Martin Speake: Live at Riverhouse

Pumpkin Records, 12.99 ***

SAXOPHONIST Martin Speake usually succeeds in bringing something unusual to his interpretations of the standard repertoire, and that is generally true of the eight selections here, although his assertion that "none of these tunes get played very often" seems odd – Round Midnight is done to death, and most of the others turn up pretty regularly. Their clever tinkering gives a fresh twist to familiar warhorses like When You're Smiling, Smoke Gets In Your Eyes, Smile and Strangers In The Night.

Despite the repertoire, it's maybe not one for those who like their jazz full-on – Speake's supple, cool-toned alto and his quartet with pianist Barry Green and the rhythm section of bassist Dave Green and drummer Jeff Williams combine to bring an understated subtlety and intelligence to the music, using the natural acoustic of the Riverhouse Barn in Surrey to good effect. KENNY MATHIESON

WORLD

To What Strange Place: The Music of the Ottoman-American Diaspora 1916-1929

Thompkins Square, 29.99 *****

THE story of this fascinating triple-CD begins and ends with tears. It begins with the flight of Turkish-Armenians from Turkey in 1915, when hundreds of thousands were murdered or driven into exile; it ends when the 1929 Wall Street crash threw most of America's new immigrants onto the scrap-heap. In between, a remarkable musical culture flourished wherever Armenians, Turks, and Greeks were clustered together: here we encounter the unmistakeable sounds of all three cultures, fundamentally one and the same.

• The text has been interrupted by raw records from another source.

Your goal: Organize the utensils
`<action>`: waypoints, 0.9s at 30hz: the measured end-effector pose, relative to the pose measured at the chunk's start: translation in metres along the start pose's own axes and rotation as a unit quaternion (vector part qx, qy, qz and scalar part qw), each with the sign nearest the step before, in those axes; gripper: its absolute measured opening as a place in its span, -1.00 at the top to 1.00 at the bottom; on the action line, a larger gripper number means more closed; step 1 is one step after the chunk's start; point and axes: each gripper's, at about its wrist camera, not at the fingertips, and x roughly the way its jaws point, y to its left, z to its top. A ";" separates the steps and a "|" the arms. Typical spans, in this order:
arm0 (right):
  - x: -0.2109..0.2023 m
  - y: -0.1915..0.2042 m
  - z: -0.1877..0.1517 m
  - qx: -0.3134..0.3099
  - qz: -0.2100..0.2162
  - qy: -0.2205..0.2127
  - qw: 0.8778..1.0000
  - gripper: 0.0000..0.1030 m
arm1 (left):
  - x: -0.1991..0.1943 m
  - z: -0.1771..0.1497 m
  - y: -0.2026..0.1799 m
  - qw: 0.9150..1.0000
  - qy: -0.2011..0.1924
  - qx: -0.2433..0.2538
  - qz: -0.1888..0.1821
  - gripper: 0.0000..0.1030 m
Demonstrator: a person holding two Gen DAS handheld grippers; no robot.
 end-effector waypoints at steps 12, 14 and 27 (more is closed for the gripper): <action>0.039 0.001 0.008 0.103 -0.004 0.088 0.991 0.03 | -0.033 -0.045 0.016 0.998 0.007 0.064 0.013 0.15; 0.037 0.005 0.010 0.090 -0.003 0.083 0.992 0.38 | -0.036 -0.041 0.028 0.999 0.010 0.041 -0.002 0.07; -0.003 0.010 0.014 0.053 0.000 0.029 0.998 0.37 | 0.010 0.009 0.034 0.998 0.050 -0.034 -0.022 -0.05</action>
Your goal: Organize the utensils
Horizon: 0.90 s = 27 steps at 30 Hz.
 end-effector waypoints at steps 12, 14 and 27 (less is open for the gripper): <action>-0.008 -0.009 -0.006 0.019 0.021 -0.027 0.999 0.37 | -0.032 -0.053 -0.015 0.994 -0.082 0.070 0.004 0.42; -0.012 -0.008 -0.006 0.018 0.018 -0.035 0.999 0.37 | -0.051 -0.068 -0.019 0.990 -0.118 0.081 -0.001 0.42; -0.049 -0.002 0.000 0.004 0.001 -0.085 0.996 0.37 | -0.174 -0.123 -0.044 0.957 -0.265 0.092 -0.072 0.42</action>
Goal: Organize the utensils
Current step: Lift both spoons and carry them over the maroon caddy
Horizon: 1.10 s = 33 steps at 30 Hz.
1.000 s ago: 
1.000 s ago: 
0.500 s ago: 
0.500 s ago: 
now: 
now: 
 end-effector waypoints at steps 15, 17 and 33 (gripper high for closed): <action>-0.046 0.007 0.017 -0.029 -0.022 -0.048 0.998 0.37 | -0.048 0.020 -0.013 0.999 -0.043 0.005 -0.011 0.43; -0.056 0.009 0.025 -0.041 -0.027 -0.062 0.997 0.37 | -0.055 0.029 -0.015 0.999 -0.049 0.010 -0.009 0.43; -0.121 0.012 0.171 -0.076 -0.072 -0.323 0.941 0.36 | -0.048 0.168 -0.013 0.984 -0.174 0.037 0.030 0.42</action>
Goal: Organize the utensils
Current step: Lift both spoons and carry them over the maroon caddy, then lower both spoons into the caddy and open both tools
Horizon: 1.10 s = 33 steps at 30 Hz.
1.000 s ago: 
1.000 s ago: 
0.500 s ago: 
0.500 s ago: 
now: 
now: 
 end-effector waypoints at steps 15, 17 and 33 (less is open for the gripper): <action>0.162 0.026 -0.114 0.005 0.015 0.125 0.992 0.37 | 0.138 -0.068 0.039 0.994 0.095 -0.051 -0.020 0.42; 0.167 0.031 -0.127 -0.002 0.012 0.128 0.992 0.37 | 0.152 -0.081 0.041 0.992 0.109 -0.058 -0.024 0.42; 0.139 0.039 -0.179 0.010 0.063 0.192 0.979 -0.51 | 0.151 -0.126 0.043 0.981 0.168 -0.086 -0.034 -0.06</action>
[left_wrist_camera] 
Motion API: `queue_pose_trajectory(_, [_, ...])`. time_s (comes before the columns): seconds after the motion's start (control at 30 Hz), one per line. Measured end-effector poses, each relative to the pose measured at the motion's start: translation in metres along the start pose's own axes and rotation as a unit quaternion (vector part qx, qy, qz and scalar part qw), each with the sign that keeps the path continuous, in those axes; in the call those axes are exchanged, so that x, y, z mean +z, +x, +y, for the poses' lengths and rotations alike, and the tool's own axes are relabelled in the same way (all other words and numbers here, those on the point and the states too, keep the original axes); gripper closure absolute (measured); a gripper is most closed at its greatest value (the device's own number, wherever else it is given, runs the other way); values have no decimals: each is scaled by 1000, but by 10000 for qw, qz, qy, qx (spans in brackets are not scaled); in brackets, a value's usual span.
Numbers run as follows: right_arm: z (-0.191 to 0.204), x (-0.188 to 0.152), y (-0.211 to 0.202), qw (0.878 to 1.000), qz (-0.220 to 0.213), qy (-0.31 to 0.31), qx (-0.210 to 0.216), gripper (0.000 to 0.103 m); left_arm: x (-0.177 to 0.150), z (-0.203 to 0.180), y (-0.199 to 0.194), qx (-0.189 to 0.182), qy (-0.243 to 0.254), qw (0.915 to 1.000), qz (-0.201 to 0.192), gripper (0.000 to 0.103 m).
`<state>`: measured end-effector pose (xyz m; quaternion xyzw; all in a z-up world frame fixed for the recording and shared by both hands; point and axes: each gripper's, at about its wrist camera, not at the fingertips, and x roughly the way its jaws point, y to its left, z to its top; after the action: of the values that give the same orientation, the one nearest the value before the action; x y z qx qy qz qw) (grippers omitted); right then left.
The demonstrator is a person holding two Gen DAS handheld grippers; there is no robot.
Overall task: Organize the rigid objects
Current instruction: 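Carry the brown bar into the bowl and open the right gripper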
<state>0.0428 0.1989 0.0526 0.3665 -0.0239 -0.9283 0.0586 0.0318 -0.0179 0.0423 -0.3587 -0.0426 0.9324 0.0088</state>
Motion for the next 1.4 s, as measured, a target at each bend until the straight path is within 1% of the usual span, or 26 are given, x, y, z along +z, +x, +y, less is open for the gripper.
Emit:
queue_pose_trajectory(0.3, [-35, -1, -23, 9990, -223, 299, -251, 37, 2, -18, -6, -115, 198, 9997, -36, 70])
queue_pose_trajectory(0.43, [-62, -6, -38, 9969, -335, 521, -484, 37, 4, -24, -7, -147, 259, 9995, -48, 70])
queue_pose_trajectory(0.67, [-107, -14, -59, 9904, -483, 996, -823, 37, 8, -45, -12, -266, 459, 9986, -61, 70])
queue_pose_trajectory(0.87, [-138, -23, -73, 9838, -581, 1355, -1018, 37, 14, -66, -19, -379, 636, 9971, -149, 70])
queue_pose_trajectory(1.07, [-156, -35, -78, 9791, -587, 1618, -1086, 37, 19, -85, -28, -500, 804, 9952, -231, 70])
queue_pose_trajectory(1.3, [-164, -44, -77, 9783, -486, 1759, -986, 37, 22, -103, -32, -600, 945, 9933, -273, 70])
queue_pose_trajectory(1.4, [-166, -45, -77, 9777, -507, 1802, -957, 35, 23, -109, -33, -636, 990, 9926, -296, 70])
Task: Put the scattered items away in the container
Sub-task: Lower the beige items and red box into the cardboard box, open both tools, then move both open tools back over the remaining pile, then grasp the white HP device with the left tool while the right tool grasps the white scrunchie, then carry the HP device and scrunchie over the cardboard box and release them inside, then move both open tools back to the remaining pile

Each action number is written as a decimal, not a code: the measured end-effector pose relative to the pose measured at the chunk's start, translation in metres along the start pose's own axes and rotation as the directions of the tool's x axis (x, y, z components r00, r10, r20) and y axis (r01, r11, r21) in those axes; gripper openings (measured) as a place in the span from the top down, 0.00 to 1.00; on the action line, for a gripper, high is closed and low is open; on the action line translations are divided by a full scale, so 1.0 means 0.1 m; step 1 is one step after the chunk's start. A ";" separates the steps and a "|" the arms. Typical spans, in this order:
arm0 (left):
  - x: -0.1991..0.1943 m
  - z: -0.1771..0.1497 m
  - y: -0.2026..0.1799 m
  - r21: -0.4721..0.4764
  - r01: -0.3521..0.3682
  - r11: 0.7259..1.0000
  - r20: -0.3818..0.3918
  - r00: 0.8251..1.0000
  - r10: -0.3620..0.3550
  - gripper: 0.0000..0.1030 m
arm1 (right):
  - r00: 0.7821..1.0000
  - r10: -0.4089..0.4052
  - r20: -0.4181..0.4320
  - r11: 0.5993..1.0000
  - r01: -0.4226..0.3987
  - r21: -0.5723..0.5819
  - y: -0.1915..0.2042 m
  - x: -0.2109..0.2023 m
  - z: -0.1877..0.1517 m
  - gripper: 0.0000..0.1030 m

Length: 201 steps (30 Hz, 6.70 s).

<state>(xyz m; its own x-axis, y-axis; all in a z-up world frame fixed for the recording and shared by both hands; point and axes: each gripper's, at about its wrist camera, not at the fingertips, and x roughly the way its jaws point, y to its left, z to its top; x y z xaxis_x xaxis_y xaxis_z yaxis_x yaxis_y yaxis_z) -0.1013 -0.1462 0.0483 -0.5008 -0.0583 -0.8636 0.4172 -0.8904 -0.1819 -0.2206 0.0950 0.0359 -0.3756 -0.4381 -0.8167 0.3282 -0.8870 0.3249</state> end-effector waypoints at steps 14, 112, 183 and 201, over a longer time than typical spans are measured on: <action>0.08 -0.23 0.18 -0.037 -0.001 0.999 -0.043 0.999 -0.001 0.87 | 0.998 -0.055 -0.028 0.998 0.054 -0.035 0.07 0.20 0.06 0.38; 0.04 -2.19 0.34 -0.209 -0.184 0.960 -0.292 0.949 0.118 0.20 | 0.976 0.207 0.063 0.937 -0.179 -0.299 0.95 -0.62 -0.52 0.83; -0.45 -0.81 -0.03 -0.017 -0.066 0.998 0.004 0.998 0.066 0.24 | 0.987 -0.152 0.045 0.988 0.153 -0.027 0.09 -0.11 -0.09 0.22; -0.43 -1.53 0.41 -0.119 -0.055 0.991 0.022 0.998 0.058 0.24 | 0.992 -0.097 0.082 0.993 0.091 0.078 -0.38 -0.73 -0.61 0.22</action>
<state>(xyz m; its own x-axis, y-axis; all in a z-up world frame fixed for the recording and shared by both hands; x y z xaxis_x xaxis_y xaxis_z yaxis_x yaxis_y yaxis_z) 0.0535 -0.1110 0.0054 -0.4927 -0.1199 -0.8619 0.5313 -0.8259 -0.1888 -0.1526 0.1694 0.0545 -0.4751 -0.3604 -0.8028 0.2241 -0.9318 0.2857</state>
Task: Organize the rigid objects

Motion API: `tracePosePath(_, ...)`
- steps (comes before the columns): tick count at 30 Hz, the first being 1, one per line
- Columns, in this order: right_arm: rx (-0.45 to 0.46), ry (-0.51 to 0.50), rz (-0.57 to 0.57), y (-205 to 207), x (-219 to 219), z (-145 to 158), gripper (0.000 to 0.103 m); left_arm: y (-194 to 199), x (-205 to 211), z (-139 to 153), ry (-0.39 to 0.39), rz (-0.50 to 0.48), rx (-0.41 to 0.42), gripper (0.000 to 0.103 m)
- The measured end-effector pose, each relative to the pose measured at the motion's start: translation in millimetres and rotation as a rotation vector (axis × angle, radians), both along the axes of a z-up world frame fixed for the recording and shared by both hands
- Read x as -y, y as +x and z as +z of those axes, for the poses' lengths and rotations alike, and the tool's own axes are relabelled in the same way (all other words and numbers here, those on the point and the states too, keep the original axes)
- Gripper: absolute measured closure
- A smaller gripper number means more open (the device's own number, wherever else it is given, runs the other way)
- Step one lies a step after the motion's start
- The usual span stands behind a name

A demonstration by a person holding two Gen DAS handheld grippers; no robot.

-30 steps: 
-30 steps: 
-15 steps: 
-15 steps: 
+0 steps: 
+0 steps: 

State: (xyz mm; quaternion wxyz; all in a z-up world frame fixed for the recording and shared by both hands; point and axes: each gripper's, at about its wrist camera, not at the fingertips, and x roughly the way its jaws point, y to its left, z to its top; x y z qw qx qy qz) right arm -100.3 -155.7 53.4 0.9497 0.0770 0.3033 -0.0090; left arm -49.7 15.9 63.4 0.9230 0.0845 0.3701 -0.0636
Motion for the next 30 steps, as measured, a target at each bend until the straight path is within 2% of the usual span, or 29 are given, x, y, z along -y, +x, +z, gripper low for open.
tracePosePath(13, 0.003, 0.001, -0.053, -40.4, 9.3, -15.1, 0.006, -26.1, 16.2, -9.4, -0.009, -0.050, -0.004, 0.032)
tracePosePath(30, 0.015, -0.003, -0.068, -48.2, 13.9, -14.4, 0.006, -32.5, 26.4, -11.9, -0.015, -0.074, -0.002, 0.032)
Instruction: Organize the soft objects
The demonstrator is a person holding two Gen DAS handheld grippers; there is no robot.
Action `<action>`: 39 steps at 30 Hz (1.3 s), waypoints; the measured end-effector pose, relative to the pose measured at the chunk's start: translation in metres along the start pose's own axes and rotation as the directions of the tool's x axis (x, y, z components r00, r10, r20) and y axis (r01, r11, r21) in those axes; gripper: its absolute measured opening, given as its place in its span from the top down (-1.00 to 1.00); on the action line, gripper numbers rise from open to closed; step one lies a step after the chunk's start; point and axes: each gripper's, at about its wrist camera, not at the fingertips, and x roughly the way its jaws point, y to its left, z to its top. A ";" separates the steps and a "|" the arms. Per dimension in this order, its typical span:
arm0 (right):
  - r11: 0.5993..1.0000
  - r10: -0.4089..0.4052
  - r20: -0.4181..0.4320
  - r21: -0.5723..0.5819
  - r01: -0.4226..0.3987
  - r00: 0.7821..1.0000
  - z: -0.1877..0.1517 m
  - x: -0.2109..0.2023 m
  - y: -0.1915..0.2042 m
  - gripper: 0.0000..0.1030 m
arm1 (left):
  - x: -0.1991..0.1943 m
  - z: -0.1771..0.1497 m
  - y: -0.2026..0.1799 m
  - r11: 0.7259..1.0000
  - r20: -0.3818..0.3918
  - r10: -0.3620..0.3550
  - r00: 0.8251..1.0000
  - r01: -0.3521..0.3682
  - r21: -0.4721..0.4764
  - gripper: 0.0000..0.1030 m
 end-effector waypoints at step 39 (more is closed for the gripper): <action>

Almost everything here was recorded in Manhattan. These musicians moved among the cafes of New York's Little Armenia and its Sephardic quarter, playing with and listening to each other, surrounded by men wearing fezes and smoking water-pipes. Many were also peddlers, or engravers, or waiters, or fruit-sellers; they played to recover their sense of identity, and to accompany their traditional dances.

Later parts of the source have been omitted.